Following Germany's defeat in 1945, Czaplinek, as part of historic Greater Poland, was finally reintegrated with Poland. The town's German population was expelled in accordance with the Potsdam Agreement. The remaining pre-war Polish inhabitants of the town, were joined by various other groups of Poles, the first of which were the just freed forced laborers and prisoners of war. The first post-war transport of several hundreds Poles came to Czaplinek on May 17, 1945 from Skierniewice, while the next transports came from former eastern Poland annexed by the Soviet Union, particularly from the Nowogródek and Wilno Voivodeships and the eastern part of the Białystok Voivodeship. In the meantime, German Nazi militias, with the help of some local Germans, carried out terrorist attacks and sabotage acts against Poles.
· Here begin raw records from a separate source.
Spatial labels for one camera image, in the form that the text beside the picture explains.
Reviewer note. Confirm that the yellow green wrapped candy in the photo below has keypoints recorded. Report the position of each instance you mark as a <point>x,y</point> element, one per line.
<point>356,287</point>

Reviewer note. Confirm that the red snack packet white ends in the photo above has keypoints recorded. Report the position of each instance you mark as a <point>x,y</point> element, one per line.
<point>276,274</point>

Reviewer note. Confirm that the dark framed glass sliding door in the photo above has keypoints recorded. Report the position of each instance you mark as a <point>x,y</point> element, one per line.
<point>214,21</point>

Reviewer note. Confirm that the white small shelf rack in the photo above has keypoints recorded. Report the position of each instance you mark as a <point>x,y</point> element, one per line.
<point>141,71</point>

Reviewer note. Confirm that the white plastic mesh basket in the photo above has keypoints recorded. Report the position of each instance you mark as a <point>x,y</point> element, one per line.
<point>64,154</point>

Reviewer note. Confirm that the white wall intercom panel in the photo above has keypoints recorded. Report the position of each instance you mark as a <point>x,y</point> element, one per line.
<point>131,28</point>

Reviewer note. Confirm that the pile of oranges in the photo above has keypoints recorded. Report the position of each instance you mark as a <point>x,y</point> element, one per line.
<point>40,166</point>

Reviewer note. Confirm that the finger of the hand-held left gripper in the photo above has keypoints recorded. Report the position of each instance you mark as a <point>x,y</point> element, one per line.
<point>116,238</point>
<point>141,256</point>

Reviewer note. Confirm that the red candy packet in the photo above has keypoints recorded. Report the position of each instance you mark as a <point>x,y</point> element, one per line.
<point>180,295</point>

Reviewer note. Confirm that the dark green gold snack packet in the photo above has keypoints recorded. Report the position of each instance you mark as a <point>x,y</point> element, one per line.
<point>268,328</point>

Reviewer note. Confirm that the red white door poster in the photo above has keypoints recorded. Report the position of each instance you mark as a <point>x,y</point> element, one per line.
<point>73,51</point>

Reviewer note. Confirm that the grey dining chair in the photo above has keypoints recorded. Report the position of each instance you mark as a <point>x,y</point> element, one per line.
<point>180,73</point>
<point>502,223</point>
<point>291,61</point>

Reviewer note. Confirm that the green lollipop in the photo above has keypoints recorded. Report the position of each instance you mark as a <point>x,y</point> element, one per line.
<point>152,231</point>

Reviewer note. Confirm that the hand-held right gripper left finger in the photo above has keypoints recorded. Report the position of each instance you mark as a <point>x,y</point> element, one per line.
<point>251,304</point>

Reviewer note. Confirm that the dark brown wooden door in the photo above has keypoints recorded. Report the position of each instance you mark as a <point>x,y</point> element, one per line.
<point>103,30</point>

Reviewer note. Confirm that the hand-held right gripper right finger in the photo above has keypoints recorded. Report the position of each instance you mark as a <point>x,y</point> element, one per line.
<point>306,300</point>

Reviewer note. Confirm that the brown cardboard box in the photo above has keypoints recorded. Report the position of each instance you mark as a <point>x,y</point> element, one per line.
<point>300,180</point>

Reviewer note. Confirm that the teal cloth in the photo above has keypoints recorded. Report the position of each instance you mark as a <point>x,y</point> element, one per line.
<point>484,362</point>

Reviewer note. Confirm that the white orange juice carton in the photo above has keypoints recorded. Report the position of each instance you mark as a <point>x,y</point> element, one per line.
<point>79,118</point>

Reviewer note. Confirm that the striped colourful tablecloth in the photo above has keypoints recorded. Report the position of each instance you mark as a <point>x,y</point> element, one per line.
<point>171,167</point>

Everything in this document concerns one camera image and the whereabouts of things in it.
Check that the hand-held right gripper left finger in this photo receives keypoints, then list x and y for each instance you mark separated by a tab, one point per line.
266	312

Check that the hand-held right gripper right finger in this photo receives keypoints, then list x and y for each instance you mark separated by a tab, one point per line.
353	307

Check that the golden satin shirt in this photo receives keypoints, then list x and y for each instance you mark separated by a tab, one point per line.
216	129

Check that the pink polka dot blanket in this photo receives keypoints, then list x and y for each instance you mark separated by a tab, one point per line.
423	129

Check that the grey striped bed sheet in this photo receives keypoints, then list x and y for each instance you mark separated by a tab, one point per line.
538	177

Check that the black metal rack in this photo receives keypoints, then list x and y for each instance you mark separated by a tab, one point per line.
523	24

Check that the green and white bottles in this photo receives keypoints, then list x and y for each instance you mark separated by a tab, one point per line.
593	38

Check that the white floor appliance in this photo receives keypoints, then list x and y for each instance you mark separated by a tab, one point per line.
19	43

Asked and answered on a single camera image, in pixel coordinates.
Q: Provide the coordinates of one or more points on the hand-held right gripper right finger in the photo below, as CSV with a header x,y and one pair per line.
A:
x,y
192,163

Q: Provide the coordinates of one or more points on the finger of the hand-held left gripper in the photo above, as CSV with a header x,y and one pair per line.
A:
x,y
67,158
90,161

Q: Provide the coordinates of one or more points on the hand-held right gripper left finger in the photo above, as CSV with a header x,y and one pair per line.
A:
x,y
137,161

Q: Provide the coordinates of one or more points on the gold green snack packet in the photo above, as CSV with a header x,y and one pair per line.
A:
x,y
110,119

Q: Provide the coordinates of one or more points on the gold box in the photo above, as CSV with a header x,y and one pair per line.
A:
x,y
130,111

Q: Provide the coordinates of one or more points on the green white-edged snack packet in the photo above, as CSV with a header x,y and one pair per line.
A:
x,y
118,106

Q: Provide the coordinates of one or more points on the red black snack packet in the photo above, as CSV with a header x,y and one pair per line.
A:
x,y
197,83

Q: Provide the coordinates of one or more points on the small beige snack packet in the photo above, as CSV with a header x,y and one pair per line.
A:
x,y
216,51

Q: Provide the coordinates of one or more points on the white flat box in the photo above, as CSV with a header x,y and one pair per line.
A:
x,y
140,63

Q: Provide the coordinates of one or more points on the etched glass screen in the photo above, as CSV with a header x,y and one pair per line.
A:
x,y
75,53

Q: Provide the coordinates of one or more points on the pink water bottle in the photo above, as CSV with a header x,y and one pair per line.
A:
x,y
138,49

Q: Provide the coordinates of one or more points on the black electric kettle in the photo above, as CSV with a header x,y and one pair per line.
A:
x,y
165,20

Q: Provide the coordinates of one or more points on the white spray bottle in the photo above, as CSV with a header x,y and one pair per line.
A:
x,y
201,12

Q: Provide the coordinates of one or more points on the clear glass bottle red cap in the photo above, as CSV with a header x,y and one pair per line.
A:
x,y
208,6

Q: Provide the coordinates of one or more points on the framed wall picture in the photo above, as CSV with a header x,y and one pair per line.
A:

The first 1945 Polish mayor of Czaplinek was Bolesław Kondulski, a freed forced laborer.

After the war, the town's life was organized anew. Already in 1945, restaurants, cafes, shops, bakeries, butcheries, a brewery, a pharmacy, a carbonated water plant and a dairy cooperative were founded. The first post-war primary school was opened in 1945, the first preschool was opened in 1947, the vocational school in 1949.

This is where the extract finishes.